Pythia model checkpoints are downloaded automatically from HuggingFace when running experiments.

## Quick Start

### Reproduce All Main Results

```bash
# 1. Verify tokenization spans
python src/tokenization_audit.py

# 2. Extract binding metrics (repeat for each model/checkpoint)
python src/extract_attention.py 160m step120000

# 3. Run behavioral evaluation
python src/eval_behavior.py 160m step120000

# 4. C3: Few-shot unlockability
python src/eval_few_shot.py

# 5. C5: Causal ablation
python src/minimal_causal.py        # 160M
python src/minimal_causal_28b.py    # 2.8B

# 6. Summary statistics and correlations
python src/analysis_pilot.py 160m
```

### Expected Key Outputs

| Experiment | Output | Key Metric |
|-----------|--------|------------|
| Discriminant Validity | `data/results/controls/v2_*`, `v3_*`, `v4_*` | d = 1.2–2.9, p < 0.001 |
| C1 (Lead-lag) | `data/results/binding/*_binding.jsonl` | Spearman ρ = +0.57 early, −0.20 late |
| C3 (Unlockability) | `data/results/few_shot/*_few_shot.json` | +61.1 pp at 160M step15k (pilot); +37.0 pp Pythia-1B; +18–19 pp modern models |
| C4 (Decoupling) | `data/results/pilot_summary.csv` | 1B EB\* plateau |
| C5 (Causal) | `data/results/causal/*_causal.json` | 160M: −16.7 pp, 2.8B: +33.3 pp; cross-architecture patterns |

### Approximate Runtime

| Task | GPU | CPU |
|------|-----|-----|
| Tokenization audit | 5 min | 10 min |
| Single checkpoint (binding + behavior, 205 prompts) | 2–12 min | 5–20 min |
| Full pilot (24 checkpoints, 9 terms, for initial validation) | 2–4 hours | 6–12 hours |
| C3 unlockability (few-shot across 7 models) | 2–4 hours | 4–8 hours |
| C5 ablation (causal head ablation, 5 models) | 6–10 hours | 4–8 hours |
| Discriminant validity controls (V1–V4) | 30 min | 1 hour |
| Prompt robustness (99 prompts) | 30 min | 1 hour |
| 41-term cross-architecture (81 checkpoints, 7 models) | 4–6 hours | 10–16 hours |
| **Reproducible final results** | **~20–25 hours GPU** | **~50–70 hours CPU** |
| *(Total project effort, incl.
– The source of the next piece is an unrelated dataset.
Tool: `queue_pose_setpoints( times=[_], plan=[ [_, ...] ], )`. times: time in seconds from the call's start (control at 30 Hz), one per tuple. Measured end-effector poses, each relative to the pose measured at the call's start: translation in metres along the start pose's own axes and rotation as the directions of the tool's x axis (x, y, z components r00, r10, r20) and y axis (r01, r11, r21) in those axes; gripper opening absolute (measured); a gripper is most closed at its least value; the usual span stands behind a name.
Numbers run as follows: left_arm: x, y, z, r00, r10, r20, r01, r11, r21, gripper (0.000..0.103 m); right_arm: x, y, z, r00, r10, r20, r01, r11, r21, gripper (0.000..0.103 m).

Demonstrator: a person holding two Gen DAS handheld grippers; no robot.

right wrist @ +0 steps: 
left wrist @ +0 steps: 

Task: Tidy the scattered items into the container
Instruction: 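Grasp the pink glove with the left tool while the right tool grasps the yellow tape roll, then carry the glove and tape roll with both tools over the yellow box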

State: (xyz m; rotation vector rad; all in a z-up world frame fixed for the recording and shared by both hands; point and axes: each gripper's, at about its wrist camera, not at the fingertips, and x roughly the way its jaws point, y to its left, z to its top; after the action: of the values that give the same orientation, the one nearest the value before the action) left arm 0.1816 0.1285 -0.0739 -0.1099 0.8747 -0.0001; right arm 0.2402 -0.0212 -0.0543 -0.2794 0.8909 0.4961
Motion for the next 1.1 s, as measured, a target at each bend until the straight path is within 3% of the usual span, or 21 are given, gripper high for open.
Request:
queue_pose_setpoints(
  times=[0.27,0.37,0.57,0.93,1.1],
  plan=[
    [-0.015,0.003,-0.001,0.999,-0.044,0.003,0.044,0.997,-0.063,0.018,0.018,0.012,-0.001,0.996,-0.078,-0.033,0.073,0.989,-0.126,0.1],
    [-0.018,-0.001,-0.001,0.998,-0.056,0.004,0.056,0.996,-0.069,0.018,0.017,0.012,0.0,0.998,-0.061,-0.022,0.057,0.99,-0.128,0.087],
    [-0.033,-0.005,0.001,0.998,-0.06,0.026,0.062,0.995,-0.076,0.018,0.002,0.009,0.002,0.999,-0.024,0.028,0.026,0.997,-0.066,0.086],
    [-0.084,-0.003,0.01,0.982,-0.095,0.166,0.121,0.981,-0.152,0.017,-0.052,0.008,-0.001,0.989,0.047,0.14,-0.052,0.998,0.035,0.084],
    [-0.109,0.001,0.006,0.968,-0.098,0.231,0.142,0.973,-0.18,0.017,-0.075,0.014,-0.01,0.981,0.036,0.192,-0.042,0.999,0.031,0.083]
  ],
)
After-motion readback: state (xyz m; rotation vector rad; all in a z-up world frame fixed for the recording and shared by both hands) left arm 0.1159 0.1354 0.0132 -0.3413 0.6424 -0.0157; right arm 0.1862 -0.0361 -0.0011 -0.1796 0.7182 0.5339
Feb pilot, April expansion & debugging)* | *~40–60 hours GPU* | *~100–140 hours CPU* |

**Storage:** ~50–70GB for model checkpoints (Pythia suite auto-downloads from HuggingFace; OLMo, CRFM, SmolLM3, and Qwen add ~20–30GB)

## Key Results

| Claim | Finding | Section |
|-------|---------|---------|
| **Discriminant Validity** | Gradient: nonsense (0.26) → rare pairs (0.50) → real terms (0.74), p < 0.001 | §4.1 |
| **C1** | Phase transition: early coupling (ρ = +0.57) → late decoupling (ρ = −0.20) | §4.3 |
| **C3** | +61 pp few-shot improvement (pilot); +37.0 pp Pythia-1B strongest; +18–19 pp modern models with headroom compression | §4.5 |
| **C4** | 1B binding saturates at step 15k; behavior improves through step 143k | §4.4 |
| **C5** | 160M: ablation impairs (−16.7 pp); 2.8B: ablation helps (+33.3 pp); OLMo/Qwen ceiling; CRFM initialization sensitivity | §4.6 |

## Citation

```bibtex
@article{anonymous2026binding,
  title={Attention-Head Binding as a Mechanistic Marker of Accessibility Concept Emergence in Language Models},
  author={Anonymous Authors},
  year={2026},
  url={[repository URL redacted for review]}
}
```

## Paper Compilation

The paper source is in `paper/` as Markdown. To compile to PDF:

```bash
# Install pandoc
sudo apt-get install pandoc texlive-latex-base texlive-latex-extra

# Compile all sections into a single PDF
cd paper
pandoc main.md sections/introduction.md sections/related_work.md \
       sections/methods.md sections/results.md sections/discussion.md \
       sections/conclusion.md appendix/raw_data.md \
       -o attention_binding_a11y.pdf \
       --pdf-engine=pdflatex \
       -V geometry:margin=1in
```

## License

MIT License — see [LICENSE](LICENSE).

## Acknowledgment of Prior Work

This work builds directly on and extends prior behavioral analysis of accessibility knowledge in Pythia models (Salas, 2026).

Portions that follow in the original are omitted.